Data extracted from a collection:

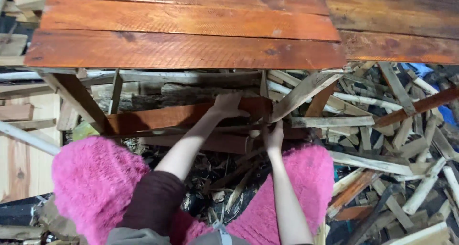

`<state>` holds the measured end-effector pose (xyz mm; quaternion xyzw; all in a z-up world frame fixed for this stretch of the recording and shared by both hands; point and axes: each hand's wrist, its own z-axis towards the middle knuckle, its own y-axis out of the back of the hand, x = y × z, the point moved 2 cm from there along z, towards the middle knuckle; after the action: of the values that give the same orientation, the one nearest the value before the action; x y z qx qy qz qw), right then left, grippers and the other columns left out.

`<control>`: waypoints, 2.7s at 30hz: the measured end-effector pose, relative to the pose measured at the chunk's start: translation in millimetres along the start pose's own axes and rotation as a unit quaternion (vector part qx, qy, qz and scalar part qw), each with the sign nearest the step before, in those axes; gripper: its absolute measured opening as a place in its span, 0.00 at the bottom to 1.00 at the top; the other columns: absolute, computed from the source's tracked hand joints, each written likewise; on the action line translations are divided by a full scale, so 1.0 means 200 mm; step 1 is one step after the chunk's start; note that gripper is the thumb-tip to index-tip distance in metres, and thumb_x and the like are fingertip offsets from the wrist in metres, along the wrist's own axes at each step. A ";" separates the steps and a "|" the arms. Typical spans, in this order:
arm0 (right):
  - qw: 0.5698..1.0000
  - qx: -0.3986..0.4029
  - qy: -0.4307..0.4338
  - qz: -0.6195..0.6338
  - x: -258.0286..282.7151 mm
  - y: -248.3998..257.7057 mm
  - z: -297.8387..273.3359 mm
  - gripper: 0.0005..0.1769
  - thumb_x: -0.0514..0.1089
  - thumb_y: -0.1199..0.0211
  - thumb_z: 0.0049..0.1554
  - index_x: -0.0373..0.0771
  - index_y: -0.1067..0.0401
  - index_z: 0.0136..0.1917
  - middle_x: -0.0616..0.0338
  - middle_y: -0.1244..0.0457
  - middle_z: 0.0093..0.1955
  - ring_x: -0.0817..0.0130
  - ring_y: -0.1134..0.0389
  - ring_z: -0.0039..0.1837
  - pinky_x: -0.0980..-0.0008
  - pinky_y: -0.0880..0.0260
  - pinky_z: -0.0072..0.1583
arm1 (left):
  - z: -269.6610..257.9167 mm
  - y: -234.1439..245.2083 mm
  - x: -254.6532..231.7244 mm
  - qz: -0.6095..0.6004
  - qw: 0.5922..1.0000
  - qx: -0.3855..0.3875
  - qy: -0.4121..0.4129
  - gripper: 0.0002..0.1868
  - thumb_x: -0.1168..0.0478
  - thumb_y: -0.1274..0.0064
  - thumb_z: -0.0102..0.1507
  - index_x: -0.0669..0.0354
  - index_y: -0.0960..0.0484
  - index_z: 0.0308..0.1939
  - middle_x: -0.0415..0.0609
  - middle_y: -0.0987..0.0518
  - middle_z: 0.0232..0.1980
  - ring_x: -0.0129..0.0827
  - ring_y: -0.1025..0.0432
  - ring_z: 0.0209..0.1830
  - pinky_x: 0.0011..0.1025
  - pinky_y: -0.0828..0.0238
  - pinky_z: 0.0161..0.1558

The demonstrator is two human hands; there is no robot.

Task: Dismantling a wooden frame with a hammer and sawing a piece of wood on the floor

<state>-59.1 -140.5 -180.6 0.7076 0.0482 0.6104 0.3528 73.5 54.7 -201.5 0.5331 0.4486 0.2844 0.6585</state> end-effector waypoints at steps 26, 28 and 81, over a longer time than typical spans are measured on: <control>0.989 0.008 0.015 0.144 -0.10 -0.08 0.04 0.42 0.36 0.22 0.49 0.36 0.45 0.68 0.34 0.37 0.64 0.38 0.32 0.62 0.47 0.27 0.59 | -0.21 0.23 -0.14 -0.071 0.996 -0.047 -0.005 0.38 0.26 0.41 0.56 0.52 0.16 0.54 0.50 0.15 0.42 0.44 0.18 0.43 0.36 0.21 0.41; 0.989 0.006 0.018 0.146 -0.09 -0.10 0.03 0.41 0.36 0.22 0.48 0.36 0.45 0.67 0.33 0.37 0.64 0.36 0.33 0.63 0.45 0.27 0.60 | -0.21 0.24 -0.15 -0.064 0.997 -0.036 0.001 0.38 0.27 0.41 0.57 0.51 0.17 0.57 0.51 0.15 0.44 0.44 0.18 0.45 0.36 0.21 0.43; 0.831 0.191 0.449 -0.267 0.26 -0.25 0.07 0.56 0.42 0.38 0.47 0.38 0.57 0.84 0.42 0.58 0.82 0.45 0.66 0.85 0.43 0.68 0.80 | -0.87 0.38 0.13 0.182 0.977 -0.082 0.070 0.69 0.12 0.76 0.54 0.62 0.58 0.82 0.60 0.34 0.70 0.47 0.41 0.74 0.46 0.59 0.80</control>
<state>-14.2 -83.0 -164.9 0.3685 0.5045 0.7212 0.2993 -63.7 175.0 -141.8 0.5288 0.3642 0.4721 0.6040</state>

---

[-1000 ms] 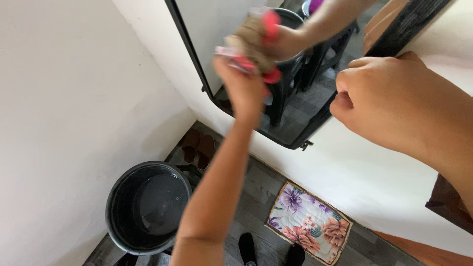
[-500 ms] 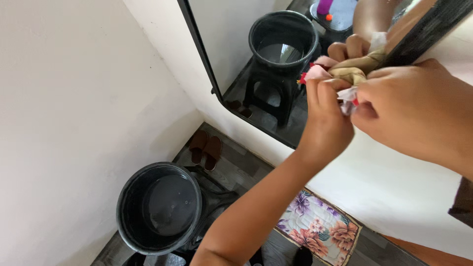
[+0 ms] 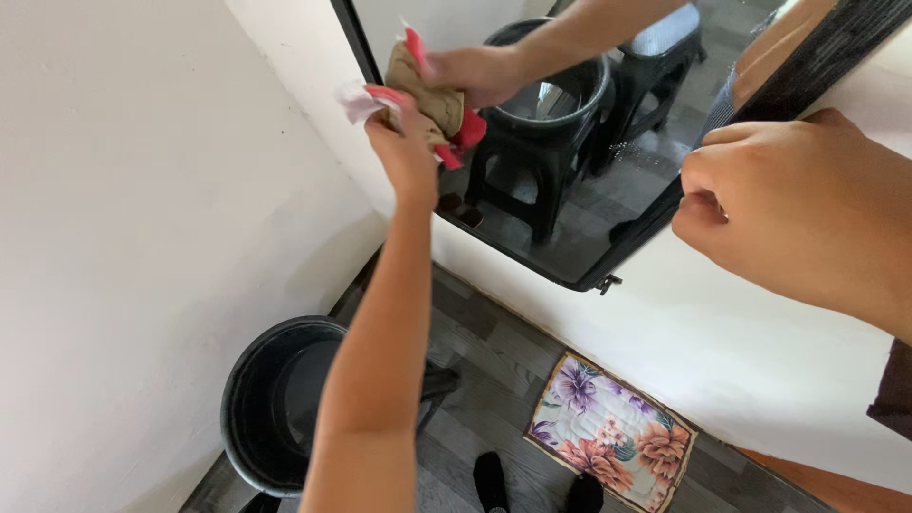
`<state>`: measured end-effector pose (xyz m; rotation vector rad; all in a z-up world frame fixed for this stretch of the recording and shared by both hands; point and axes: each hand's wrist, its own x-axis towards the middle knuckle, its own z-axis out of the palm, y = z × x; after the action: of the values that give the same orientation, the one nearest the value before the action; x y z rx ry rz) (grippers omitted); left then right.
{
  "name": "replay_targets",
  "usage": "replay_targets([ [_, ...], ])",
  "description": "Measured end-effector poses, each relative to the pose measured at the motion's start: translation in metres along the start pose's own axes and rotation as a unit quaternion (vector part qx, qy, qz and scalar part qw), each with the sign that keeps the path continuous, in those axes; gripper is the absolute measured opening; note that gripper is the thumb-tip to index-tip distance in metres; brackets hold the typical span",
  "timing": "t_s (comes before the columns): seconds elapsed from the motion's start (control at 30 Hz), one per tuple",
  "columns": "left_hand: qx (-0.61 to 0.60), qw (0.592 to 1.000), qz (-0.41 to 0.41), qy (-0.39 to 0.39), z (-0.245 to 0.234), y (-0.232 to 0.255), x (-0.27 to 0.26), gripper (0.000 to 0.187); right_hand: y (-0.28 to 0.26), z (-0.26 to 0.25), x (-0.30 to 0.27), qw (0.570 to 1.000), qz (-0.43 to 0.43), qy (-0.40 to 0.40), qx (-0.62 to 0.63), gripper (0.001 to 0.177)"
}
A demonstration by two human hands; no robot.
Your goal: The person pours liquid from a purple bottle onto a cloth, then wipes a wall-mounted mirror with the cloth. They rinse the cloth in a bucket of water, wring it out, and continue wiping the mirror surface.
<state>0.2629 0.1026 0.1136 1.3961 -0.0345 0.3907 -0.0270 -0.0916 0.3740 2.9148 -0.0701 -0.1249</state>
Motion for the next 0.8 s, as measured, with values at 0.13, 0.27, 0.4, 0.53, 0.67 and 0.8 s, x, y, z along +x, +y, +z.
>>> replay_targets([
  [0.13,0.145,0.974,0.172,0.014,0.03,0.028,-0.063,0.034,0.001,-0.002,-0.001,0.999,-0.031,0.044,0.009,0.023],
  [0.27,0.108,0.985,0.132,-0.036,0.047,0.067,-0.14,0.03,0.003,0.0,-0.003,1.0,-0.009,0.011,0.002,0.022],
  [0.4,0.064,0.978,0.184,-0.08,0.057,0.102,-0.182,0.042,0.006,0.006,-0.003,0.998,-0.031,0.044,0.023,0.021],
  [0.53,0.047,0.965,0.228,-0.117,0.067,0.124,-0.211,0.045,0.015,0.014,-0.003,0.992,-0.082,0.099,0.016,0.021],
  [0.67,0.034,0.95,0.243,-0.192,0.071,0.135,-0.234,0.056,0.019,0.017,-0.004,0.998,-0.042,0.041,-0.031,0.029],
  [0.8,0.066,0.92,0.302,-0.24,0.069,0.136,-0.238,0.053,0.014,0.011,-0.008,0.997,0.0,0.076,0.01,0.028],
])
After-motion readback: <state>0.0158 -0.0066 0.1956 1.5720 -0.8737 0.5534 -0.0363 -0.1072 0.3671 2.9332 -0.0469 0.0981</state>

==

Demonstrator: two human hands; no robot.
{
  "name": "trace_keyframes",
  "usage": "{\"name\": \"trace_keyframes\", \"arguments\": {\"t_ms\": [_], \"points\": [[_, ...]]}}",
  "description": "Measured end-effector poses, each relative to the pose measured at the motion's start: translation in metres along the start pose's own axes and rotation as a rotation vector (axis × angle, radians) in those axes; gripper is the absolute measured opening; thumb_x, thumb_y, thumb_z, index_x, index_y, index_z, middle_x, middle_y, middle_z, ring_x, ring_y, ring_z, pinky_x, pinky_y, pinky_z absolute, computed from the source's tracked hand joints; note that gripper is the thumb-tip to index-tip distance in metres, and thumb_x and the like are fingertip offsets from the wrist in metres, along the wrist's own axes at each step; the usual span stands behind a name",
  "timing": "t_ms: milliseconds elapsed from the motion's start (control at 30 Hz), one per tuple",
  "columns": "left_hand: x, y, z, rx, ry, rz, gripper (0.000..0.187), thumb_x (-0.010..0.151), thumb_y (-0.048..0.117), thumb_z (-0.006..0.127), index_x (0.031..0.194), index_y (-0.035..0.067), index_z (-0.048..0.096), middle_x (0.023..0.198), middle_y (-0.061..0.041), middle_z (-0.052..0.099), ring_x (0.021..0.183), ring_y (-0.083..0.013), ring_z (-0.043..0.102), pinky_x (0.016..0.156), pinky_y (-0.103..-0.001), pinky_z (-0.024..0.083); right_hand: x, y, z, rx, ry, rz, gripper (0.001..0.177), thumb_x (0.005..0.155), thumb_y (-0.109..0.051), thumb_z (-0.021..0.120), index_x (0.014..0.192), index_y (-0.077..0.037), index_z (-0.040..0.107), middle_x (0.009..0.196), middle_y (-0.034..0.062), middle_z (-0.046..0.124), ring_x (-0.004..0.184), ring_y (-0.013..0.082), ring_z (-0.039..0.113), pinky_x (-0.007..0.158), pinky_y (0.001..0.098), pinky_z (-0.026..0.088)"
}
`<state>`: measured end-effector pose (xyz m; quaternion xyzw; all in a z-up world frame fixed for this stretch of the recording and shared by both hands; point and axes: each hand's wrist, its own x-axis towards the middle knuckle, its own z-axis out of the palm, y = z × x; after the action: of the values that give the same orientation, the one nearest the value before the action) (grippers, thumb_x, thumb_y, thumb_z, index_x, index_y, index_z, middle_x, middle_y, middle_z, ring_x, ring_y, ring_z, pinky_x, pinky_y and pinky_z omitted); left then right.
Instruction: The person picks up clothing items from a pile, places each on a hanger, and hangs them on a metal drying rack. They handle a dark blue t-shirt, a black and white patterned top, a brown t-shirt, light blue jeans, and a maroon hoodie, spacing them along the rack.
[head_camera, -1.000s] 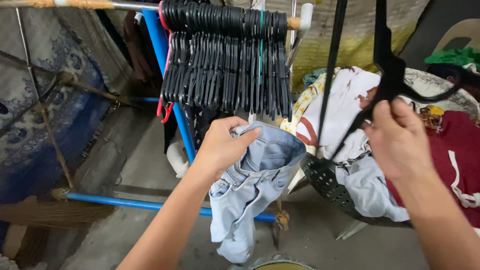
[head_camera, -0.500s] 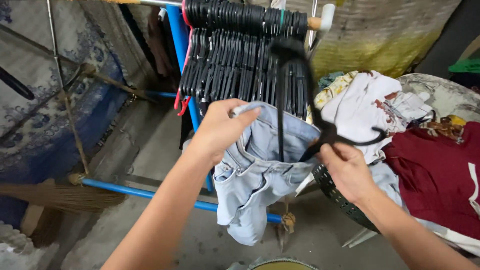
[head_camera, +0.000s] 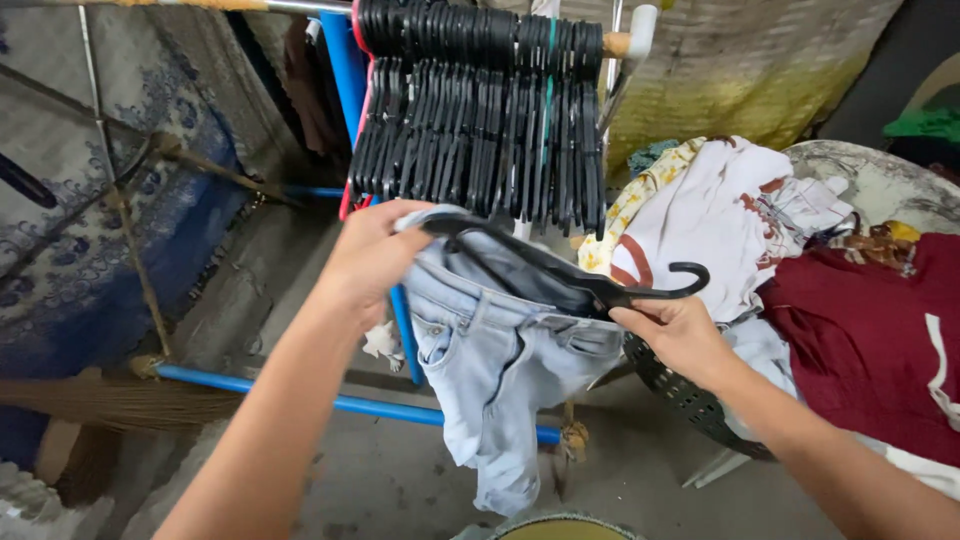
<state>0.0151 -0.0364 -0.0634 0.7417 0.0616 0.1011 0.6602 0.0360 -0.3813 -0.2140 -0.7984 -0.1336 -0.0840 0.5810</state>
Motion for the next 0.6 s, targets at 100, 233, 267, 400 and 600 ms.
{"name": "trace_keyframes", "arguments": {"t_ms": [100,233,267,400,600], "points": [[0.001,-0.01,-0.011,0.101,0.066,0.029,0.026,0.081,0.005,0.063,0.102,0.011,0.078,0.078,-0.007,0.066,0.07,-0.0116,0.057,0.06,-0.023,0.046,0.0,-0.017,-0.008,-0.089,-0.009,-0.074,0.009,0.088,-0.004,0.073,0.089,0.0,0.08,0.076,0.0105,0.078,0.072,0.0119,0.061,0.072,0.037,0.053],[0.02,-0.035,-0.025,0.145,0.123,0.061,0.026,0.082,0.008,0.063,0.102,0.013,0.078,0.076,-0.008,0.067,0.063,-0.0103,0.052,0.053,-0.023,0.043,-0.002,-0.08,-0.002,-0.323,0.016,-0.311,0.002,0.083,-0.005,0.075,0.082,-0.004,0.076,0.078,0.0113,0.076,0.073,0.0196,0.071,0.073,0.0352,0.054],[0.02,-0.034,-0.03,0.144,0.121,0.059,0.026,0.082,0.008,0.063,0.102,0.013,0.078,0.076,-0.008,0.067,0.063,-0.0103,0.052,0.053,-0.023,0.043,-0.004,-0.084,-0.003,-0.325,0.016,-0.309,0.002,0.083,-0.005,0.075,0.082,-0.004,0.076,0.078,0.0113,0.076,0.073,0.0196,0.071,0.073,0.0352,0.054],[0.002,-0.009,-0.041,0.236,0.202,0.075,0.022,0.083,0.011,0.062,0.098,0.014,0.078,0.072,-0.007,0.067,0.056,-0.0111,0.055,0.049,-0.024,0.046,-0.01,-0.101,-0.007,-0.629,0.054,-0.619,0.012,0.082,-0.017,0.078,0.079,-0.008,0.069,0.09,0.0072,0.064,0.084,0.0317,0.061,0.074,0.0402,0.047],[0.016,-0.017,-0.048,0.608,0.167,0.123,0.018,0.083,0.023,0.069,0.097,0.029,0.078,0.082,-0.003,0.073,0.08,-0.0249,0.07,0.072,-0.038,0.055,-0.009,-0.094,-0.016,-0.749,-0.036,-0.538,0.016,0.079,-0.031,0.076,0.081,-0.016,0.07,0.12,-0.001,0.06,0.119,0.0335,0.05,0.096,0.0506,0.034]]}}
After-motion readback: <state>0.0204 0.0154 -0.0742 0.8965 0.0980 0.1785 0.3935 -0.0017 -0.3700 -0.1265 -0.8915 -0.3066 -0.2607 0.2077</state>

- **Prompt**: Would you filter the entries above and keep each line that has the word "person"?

- **Problem solution**:
Your goal: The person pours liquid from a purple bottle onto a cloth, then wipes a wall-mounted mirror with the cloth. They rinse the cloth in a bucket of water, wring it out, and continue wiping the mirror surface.
Instruction: The person picks up clothing items from a pile, places each on a hanger, and hangs them on a metal drying rack. They handle a dark blue t-shirt, a black and white patterned top, a brown t-shirt, light blue jeans, and a maroon hoodie, spacing them along the rack.

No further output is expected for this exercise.